Der Markt für mittelgroße Transaktionen hat mit bis dato 31 Mrd. Dollar den höchsten Stand seit 2007 erreicht, was unter anderem auf das starke Wachstum im Technologiesektor zurückgehe. Die Industrie war mit einem Deal-Wert von 3,7 Mrd. Dollar der zweitstärkste Sektor bei den mittelgroßen Transaktionen, dicht gefolgt von der Immobilienbranche mit 3,6 Mrd. Dollar.

Der größte Deal mit deutscher Beteiligung in diesem Jahr war Vonovias Ankündigung, für knapp 35 Mrd. Dollar die Deutsche Wohnen zu übernehmen. Es handelt sich um die viertgrößte Transaktion mit einem deutschen Zielunternehmen aller Zeiten sowie die neuntgrößte Transaktion mit deutscher Beteiligung.

Auch das Volumen der Kapitalerhöhungen und Börsengänge erreichte mit einem Plus von 14% auf 28 Mrd. Dollar den höchsten Wert seit 2011. Durch die bisher 16 Börsengänge in Frankfurt wurden bisher 11,5 Mrd.
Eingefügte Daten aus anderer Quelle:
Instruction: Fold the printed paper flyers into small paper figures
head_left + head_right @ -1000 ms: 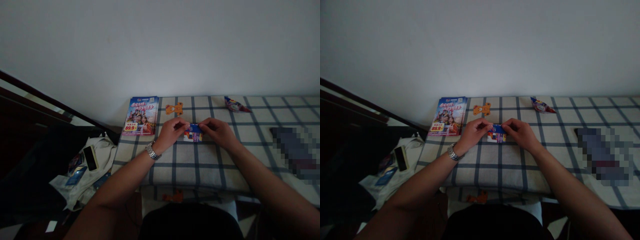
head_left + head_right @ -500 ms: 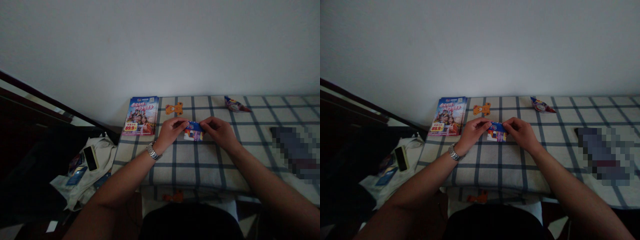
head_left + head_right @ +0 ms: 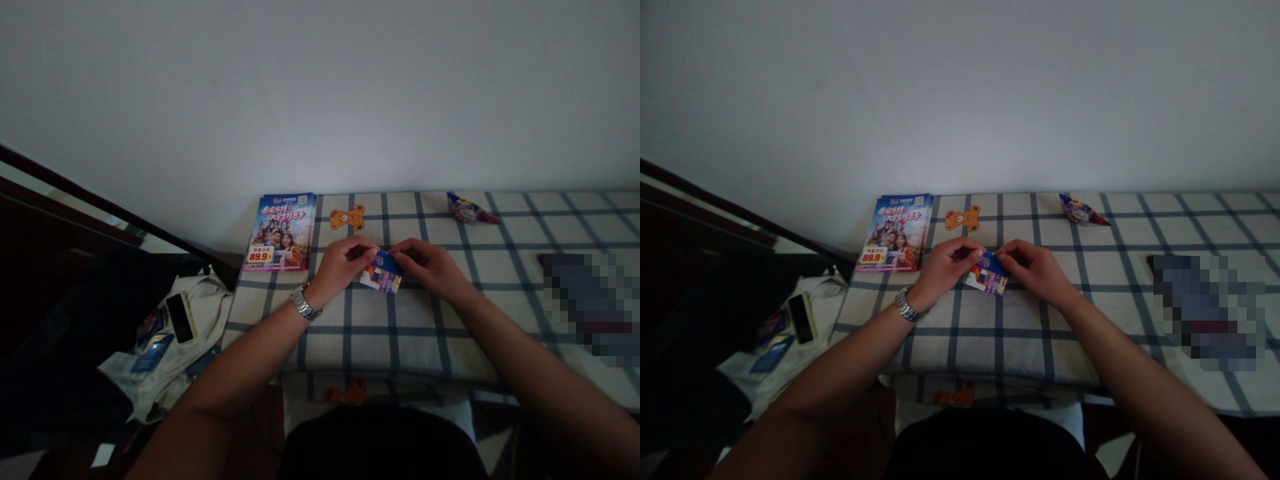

Dollar eingenommen, was den besten Jahresstart seit dem Jahr 2000 markiert. Damit erzielten Börsengänge 41% des Aktienemissionsvolumens in Deutschland.

Die größte Kapitalerhöhung des Jahres war die Folgeplatzierung durch Siemens Healthineers mit einem Volumen von 2,7 Mrd. Dollar. Das bisher größte IPO in diesem Jahr gelang Vantage Towers mit einem Volumen von 2,6 Mrd. Dollar.